**Task item:** The answer must consist of every line from the data that holds "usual".

**Exercise data:**
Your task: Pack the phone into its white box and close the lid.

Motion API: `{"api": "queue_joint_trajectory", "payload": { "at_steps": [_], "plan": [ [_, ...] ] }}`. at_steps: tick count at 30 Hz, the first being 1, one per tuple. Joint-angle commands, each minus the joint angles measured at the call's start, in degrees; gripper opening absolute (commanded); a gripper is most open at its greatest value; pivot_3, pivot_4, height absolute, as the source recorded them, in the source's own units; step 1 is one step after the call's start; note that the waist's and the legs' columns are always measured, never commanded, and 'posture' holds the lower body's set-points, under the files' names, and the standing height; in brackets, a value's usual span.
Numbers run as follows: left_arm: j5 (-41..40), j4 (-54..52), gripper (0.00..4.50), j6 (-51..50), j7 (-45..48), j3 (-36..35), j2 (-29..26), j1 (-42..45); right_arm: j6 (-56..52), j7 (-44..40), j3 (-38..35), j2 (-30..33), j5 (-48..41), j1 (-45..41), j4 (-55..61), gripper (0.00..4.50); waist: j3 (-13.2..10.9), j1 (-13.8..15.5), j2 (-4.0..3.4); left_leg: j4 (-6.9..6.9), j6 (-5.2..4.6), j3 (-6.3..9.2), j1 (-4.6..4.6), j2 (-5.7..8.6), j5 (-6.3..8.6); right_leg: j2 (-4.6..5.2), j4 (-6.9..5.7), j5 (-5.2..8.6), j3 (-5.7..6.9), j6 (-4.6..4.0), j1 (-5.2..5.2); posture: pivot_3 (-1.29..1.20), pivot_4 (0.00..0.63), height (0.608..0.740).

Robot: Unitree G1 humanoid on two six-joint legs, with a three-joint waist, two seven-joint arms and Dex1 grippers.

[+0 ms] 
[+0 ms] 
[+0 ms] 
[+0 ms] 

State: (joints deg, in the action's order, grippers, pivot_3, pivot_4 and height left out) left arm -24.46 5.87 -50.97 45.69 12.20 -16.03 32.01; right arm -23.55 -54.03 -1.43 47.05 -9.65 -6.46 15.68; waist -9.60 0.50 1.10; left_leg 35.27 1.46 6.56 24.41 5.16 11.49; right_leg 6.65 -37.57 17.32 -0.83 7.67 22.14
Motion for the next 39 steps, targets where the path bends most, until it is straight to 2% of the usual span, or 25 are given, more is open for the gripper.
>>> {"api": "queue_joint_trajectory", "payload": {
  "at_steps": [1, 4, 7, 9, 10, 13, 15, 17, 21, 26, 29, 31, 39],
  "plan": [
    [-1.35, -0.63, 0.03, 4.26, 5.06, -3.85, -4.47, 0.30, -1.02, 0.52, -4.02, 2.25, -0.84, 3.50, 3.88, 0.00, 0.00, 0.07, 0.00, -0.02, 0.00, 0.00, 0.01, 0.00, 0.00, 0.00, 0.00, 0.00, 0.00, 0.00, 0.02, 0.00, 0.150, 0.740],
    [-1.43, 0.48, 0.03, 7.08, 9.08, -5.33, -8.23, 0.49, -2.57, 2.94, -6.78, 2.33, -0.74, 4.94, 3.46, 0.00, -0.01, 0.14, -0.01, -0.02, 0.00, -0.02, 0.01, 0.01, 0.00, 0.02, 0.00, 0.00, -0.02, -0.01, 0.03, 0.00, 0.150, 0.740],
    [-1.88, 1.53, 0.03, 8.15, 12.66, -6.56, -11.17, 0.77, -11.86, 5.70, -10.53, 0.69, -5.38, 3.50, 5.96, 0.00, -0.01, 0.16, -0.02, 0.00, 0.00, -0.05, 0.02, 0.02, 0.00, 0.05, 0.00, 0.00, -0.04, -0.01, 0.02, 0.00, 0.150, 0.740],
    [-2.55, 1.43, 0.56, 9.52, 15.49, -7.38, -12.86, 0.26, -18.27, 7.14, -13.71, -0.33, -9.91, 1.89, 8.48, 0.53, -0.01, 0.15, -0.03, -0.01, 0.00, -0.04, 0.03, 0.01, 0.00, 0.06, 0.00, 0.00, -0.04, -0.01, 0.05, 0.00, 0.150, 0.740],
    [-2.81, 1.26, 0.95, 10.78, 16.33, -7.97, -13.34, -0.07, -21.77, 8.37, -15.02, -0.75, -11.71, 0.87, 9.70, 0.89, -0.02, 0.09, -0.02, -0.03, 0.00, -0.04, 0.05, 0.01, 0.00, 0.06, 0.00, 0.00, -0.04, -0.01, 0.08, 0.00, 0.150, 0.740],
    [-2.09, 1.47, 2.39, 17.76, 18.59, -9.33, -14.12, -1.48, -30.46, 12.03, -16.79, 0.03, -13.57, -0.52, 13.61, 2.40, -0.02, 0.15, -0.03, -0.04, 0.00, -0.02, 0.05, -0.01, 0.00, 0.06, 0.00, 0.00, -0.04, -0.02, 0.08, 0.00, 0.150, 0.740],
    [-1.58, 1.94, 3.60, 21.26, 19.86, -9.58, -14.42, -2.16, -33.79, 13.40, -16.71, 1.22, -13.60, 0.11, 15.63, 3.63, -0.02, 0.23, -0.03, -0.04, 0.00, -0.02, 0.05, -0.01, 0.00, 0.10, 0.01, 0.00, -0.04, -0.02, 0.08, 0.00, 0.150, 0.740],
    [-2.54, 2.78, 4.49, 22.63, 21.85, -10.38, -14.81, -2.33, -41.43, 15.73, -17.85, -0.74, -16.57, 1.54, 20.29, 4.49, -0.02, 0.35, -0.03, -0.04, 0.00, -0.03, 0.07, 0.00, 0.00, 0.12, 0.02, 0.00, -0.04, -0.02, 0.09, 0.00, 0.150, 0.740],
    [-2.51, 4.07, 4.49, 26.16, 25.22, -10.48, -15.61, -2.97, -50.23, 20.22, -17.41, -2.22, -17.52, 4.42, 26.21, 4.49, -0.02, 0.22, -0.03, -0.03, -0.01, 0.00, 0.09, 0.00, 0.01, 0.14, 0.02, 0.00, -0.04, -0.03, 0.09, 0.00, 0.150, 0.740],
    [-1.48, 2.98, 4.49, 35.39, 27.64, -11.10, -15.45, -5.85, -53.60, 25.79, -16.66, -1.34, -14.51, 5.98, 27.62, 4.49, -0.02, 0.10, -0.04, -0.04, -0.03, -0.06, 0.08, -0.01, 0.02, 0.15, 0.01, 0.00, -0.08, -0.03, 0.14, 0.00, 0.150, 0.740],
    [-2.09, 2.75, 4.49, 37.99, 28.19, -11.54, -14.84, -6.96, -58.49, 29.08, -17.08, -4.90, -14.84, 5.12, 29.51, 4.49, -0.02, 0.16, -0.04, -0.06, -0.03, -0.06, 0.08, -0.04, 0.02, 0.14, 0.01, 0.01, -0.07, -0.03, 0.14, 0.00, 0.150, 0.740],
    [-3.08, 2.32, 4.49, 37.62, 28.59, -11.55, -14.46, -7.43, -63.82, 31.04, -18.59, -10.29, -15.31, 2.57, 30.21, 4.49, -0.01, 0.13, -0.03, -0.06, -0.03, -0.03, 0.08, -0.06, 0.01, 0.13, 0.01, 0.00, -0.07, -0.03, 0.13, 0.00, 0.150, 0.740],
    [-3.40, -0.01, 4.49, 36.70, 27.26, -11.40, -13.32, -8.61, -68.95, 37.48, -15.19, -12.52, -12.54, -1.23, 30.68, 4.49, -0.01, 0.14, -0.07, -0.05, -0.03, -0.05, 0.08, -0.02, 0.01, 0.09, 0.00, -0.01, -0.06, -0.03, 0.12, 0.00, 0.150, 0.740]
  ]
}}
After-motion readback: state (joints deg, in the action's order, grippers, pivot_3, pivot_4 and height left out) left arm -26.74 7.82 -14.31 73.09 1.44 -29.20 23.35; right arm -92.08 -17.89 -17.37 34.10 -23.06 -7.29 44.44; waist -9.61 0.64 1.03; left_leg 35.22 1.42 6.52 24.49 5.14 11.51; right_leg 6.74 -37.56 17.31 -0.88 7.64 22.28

**Answer area:**
Motion API: `{"api": "queue_joint_trajectory", "payload": { "at_steps": [_], "plan": [ [_, ...] ] }}`. at_steps: tick count at 30 Hz, the first being 1, one per tuple. Joint-angle commands, each minus the joint angles measured at the call's start, in degrees; gripper opening absolute (commanded); a gripper is most open at its greatest value; pivot_3, pivot_4, height absolute, as the source recorded them, in the source's own units; step 1 is one step after the call's start; note that the waist's and the legs' columns are always measured, never commanded, and 'posture' holds the lower body's set-points, under the files' names, and the standing height; in brackets, a value's usual span.
Motion for the next 39 steps, targets where the path bends most, until it is straight to 2% of the usual span, or 25 are given, more is open for the gripper.

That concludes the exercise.